Selama sekolah, Aldi tidak pernah mengalami perkembangan.
Padahal Aldi punya satu kelebihan.
Melukis.
Dalam kepercayaan orang Islam (agamaku), seorang anak yang lahir sudah membawa potensi masing-masing.
Tinggal bagaimana menggali dan mengasahnya.
Di sini, penulis tidak sedang menyalahkan siapa-siapa.
Hanya berharap, ada perbaikan dalam sistim pendidikan kita, termasuk belajar dari kehidupan Aldi.
Penulis yakin kondisi serupa juga terjadi di sekolah lain.
Kembali ke topik dan kisah Aldi berlanjut.
Aldi kemudian memutuskan berhenti bersekolah.
Saya dan teman-teman sadar, keputusan Aldi itu memang sudah matang.
Lulus sekolah, hubungan saya dan teman-teman tetap terjalin.

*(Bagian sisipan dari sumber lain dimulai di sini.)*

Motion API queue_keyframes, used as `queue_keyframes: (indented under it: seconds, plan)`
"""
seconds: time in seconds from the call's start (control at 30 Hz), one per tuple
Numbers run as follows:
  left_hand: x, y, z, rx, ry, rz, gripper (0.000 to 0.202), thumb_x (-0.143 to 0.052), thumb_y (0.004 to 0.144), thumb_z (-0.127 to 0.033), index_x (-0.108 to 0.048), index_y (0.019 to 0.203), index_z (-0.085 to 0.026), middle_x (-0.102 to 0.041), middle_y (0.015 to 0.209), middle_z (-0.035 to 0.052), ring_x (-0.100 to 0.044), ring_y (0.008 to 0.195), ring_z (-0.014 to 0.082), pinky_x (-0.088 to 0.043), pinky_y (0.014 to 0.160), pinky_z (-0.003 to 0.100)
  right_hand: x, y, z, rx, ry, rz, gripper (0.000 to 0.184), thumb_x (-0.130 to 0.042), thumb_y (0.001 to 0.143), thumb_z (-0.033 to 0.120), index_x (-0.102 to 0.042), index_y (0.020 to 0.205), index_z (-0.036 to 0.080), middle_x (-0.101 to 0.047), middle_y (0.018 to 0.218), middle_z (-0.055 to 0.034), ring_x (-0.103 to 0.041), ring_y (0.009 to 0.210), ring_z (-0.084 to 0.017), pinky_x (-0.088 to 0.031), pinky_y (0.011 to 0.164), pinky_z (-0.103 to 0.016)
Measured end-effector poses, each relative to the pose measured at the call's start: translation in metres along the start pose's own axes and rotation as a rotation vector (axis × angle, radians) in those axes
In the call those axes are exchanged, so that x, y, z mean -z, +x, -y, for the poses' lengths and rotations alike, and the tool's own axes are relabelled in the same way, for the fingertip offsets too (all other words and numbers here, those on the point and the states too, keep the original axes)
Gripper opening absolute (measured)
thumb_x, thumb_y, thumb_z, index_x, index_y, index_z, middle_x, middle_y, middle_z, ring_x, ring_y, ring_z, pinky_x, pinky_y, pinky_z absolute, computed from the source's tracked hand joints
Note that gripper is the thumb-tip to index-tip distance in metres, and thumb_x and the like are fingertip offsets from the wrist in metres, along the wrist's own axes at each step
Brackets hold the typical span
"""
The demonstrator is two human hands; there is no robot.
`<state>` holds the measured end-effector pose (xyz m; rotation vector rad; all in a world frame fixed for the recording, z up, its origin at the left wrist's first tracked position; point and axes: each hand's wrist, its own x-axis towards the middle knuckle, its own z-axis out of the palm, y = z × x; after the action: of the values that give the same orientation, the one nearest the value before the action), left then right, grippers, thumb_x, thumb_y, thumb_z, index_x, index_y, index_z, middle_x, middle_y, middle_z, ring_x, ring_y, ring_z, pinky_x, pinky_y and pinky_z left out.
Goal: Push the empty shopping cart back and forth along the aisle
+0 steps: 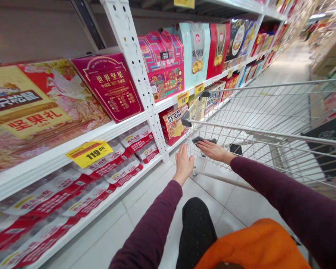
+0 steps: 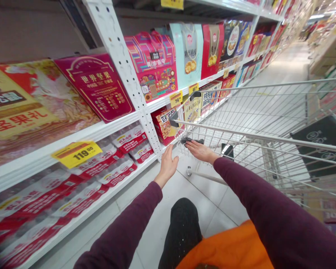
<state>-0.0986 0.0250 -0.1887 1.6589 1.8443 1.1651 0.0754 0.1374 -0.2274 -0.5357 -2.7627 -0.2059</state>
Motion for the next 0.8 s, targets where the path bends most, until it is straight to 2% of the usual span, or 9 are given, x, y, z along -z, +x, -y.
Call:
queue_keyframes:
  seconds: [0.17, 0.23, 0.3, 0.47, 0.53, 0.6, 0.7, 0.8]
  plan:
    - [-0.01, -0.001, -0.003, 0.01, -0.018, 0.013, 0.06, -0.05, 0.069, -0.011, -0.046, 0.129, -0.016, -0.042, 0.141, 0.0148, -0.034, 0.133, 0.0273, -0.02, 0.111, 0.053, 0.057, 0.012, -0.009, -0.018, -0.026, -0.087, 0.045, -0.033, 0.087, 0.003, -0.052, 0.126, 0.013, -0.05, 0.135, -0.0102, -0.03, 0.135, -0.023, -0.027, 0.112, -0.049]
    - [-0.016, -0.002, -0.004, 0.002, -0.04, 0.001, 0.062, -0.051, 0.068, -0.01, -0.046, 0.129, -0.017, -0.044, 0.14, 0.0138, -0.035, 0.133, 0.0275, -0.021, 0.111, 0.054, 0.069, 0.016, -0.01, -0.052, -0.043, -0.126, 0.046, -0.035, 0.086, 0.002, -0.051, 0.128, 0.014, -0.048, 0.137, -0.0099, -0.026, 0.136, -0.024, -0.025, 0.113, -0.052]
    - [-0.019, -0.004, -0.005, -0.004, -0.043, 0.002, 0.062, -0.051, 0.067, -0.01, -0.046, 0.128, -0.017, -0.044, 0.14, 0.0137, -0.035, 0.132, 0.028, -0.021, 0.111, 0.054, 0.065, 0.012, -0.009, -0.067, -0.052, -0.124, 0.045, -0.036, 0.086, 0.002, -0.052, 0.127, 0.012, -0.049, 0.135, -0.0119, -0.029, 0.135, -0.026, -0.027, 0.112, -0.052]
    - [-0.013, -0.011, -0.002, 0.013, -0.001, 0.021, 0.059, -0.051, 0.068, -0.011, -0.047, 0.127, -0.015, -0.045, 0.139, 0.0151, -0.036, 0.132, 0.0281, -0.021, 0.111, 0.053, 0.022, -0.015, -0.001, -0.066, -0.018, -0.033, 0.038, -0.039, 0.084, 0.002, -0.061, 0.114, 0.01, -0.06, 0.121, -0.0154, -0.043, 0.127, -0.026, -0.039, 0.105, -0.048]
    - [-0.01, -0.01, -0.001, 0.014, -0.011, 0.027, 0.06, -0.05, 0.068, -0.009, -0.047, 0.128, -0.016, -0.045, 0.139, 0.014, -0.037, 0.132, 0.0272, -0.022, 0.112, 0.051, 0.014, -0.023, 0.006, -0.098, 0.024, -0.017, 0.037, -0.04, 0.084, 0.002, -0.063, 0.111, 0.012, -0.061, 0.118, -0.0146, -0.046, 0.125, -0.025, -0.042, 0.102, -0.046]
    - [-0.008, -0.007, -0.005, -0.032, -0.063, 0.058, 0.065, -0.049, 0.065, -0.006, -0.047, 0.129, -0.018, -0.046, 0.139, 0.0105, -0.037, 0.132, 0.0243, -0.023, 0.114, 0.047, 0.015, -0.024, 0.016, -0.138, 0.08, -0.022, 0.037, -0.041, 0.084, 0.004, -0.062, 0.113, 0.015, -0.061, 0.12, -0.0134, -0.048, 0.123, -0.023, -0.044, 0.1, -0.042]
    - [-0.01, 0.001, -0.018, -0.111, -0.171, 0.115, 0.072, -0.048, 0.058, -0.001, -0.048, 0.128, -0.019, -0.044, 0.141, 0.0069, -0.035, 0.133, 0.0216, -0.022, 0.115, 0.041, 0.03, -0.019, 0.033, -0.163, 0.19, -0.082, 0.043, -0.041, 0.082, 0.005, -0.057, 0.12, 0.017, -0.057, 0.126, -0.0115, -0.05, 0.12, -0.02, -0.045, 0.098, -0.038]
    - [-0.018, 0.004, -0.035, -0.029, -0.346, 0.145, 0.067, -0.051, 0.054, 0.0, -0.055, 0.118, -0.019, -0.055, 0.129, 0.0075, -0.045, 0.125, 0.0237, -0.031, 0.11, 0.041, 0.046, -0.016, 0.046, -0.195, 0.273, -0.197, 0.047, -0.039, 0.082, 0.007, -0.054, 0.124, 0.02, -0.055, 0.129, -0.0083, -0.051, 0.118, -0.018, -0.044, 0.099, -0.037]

Kami kemudian memutuskan mengunjugi Aldi.
Di rumahnya, Aldi sedang bersama seorang pria.
Gayanya bisa ditebak, pria tersebut seorang seniman.
Ternyata seniman itu sedang mengajak Aldi agar Aldi mau melukis lagi.

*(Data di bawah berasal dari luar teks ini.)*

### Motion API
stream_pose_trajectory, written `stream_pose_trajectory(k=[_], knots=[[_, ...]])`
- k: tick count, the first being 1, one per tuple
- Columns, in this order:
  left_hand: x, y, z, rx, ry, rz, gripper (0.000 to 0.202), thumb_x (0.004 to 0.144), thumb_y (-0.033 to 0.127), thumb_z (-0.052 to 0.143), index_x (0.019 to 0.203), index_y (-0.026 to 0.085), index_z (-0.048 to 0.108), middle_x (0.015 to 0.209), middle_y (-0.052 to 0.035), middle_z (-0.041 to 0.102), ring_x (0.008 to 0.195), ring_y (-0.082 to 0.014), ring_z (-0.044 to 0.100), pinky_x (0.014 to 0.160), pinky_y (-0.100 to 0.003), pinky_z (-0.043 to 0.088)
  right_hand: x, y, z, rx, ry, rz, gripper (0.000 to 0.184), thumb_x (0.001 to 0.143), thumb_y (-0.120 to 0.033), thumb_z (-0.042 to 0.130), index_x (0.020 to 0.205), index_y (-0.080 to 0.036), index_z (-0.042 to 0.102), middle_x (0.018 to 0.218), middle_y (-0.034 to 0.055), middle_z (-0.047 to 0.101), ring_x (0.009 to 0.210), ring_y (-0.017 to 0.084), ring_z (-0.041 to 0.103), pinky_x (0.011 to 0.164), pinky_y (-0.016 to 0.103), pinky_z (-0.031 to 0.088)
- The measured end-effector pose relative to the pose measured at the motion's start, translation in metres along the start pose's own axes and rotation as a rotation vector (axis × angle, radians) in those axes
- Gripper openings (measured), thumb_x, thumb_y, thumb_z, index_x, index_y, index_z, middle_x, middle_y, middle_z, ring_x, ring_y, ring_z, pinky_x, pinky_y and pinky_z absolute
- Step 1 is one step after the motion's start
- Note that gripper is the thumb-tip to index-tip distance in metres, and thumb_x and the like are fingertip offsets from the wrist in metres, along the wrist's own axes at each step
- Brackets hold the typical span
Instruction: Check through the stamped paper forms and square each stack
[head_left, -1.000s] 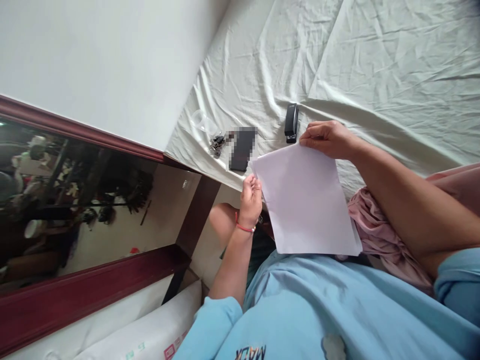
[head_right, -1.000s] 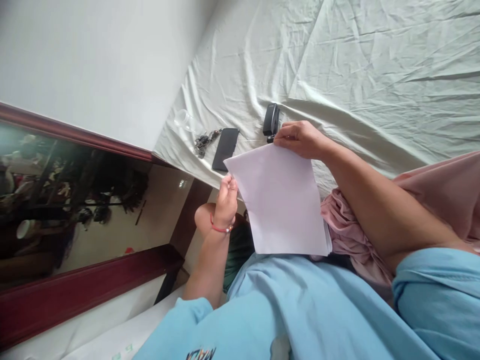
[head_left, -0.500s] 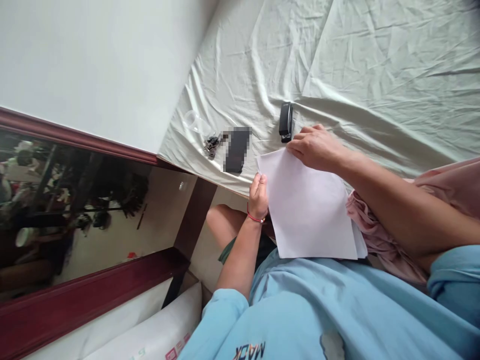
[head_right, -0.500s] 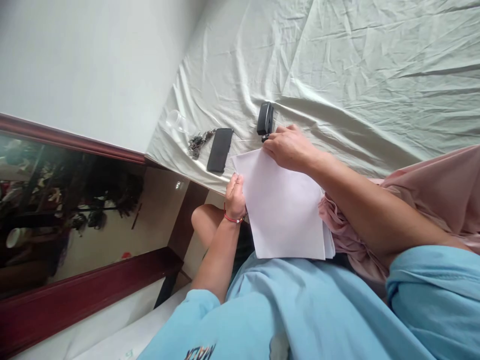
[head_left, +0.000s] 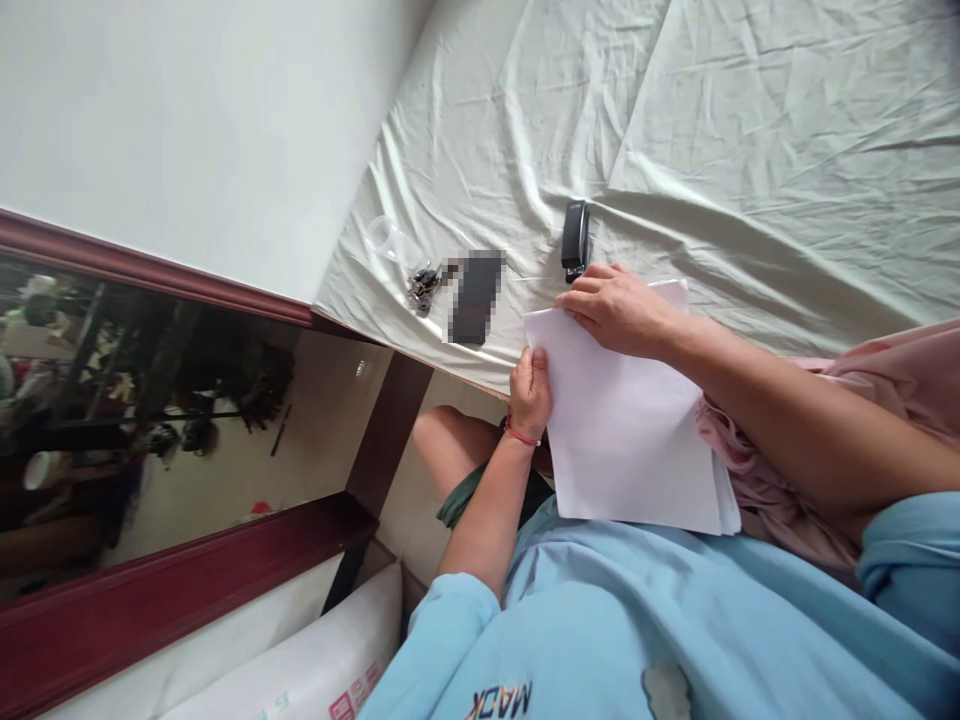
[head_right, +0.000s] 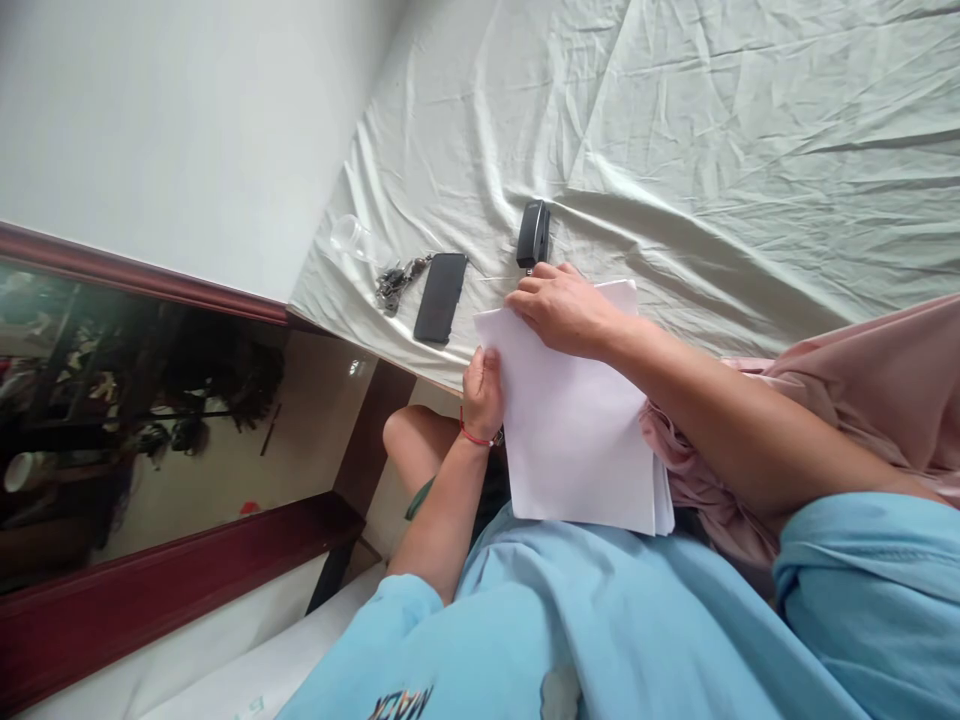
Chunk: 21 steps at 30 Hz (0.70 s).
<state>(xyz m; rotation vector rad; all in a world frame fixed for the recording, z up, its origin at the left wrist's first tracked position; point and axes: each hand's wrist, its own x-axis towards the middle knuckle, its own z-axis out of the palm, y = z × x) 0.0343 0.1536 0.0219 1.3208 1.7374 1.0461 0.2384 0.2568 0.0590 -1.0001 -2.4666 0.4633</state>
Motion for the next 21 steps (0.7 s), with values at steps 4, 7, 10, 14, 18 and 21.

Maklum kekecewaan Aldi sejak di sekolah masih menjadi duri di hatinya.
Setelah Aldi bertemu dengan seniman tersebut, ia menjadi anak dengan kelebihan luar biasa.
Aldi berprestasi di bidang melukis.
Kisal Aldi membuat saya menyimpulkan sebenarnya pendidikan tergantung kualitas seorang pendidik.
Bagaimana menghasilkan siswa yang bukan hanya mengutamakan aspek kognitifnya.
Ini tujuan besar dari penulis, bahwa pendidikan kita harus membutuhkan seorang seperti seniman itu, yang benar-benar mengorbankan waktu mendidik Aldi.
Guru adalah pondasi bangsa.
Juga orang tua kedua kami.
Tanggungjawab ini membuat guru wajib menggali potensi setiap anak didiknya.
Selamat Memperingati Hari Pendidikan Nasional, Minggu, 2 Mei 2021.